- _Work required_
Copy each line below in which the word "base" occurs.

- _Data records_
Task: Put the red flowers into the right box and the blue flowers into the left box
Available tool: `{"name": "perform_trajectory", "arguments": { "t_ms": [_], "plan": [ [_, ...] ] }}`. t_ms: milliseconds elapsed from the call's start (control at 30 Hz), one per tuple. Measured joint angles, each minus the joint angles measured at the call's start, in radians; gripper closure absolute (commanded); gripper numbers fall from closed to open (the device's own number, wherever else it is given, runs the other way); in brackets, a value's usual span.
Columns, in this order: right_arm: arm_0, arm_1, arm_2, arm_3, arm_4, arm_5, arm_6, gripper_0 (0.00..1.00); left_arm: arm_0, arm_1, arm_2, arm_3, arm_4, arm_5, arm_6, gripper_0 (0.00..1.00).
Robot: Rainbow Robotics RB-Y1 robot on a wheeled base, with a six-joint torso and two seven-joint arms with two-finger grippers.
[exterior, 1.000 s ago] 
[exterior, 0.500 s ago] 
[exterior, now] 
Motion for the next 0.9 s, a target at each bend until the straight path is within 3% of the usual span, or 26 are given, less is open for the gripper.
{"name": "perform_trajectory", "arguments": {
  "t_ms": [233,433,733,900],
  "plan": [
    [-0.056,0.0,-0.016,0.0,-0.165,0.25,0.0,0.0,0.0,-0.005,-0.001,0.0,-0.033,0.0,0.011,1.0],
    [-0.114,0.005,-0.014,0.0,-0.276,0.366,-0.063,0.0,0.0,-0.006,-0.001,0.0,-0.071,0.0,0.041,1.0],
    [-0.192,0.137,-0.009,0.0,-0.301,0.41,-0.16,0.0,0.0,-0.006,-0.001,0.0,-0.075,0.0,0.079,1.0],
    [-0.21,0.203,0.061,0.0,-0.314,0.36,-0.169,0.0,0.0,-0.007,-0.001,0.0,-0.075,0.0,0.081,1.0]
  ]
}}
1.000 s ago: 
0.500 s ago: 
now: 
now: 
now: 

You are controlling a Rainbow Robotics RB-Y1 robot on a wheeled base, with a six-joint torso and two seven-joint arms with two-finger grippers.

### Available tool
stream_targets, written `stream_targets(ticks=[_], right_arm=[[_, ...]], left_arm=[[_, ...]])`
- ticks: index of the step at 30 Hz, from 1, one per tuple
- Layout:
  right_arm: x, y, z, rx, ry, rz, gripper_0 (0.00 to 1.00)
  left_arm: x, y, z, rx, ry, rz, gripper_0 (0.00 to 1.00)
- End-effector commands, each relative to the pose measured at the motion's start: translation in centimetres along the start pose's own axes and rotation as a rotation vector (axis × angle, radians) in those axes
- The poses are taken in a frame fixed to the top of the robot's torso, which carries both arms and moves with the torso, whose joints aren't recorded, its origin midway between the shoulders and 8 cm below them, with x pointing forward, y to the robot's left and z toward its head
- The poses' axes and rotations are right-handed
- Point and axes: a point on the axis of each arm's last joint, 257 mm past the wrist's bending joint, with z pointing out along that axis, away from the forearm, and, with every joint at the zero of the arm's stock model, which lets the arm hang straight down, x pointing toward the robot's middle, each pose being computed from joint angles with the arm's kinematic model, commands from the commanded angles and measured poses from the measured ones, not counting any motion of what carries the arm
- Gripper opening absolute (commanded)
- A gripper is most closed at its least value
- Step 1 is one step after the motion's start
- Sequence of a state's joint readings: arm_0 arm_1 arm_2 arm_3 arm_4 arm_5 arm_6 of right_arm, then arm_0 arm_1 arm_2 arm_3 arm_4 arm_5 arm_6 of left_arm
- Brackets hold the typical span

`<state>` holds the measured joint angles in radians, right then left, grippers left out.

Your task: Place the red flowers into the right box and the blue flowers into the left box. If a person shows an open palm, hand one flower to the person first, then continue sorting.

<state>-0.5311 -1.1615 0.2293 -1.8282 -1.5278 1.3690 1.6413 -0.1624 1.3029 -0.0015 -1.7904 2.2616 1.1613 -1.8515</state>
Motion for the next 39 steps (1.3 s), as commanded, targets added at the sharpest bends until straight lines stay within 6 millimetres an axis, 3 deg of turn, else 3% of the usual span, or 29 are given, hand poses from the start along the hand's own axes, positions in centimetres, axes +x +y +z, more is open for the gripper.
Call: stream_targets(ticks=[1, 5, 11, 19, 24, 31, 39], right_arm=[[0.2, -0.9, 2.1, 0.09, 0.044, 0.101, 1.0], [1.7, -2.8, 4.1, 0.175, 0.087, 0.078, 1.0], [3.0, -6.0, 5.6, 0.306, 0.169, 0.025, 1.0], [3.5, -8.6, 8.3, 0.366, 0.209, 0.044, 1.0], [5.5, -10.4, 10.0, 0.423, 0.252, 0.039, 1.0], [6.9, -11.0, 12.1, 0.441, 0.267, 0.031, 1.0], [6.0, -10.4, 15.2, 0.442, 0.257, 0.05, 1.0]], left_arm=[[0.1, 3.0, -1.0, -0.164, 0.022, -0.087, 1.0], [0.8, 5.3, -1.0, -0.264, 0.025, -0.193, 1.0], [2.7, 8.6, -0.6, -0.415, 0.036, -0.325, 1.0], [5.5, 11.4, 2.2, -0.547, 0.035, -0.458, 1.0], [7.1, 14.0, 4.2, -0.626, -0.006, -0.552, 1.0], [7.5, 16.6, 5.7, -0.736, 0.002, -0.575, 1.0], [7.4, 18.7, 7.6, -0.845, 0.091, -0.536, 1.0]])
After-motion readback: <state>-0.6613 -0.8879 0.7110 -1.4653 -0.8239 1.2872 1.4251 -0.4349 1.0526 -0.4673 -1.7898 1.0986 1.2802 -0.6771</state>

- _Output for this exercise_
Robot: Rainbow Robotics RB-Y1 robot on a wheeled base, with a six-joint torso and two seven-joint arms with two-finger grippers.
You are controlling a Rainbow Robotics RB-Y1 robot on a wheeled base, with a six-joint torso and two seven-joint arms with two-finger grippers.

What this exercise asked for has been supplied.